Immutable hardware directly speaks to many of the issues we suffered from with previous build systems:
- Autoscaling and upgrades are fast and reliable
- Builds are not done on in-service hardware, so broken builds never break production
- Rollbacks are straightforward deployments of stored builds
- Machines configuration is well understood and does not drift over time
For our first foray into virtualization, we decided to leverage Amazon Machine Images (AMI) inside of our AWS environment. In the future, we will likely investigate other kinds of virtualization such as Docker containers.
We use a tool called Packer to manage the machine build process. Packer automates the process of provisioning and capturing several types of virtual images including AMI’s, Docker containers and more.
With that decided, we needed to come up with a provisioning tool. We thought about writing raw shell, but felt something a little more modern might be desirable.
In the end, we settled on Ansible. Ansible has several benefits over our previous systems. The configuration language is slightly-lower level and procedurally oriented, thus it is very easy to understand the exact actions being taken on the machine. In fact, directives generally translate directly into shell commands.
Results that Scale
As a result of the switch to our immutable hardware strategy, we have been able to dramatically reduce deployment times, from as high as 45 minutes in some cases to less than a minute.

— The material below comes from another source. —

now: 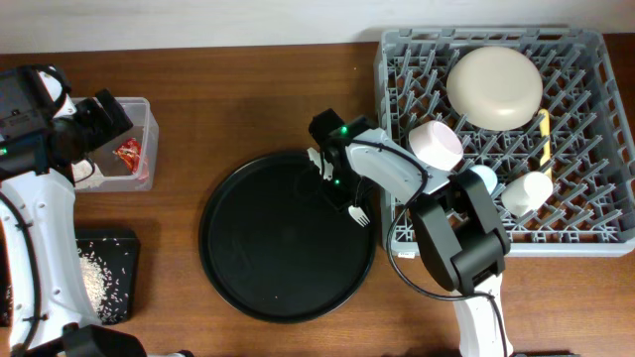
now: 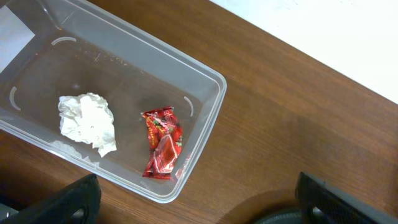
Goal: Sort waste into correct bins and load items into the dishwasher rack
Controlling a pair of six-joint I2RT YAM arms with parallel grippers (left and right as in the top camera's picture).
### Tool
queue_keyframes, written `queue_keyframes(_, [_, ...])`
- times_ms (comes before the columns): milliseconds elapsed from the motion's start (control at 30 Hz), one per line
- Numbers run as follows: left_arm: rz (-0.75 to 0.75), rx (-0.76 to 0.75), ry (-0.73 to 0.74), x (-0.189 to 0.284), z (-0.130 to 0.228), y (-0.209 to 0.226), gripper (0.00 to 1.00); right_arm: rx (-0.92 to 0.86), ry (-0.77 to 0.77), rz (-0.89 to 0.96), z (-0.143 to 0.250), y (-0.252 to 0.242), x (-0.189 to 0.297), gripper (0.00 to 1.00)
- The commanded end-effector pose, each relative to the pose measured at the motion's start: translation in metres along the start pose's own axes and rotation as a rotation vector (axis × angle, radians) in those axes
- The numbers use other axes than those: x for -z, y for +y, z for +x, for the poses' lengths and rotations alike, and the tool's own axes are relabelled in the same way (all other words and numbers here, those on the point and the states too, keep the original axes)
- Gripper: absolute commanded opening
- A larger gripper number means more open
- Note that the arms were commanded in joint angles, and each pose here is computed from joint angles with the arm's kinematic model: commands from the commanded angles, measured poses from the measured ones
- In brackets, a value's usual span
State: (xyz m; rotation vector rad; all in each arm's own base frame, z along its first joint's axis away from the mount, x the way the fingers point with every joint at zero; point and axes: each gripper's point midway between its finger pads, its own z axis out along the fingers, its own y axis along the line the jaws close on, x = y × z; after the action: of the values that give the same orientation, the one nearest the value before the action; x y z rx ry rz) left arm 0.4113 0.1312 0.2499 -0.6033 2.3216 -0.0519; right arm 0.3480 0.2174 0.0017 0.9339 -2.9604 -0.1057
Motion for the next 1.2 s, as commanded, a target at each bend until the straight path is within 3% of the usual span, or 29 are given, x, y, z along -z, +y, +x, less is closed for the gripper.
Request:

Nearly all of this efficiency comes from shifting most of our configuration from deployment time to build time. By pre-installing our software and configuration on machine images, we remove the vast bulk of configuration management done during deployment. This also provides fantastic stability, since deployment of these images is highly repeatable.
We are currently working to deploy all of our cloud stacks in this manner. Once we finish, we will be able to drive down computing costs through better resource management and auto-scaled deployments.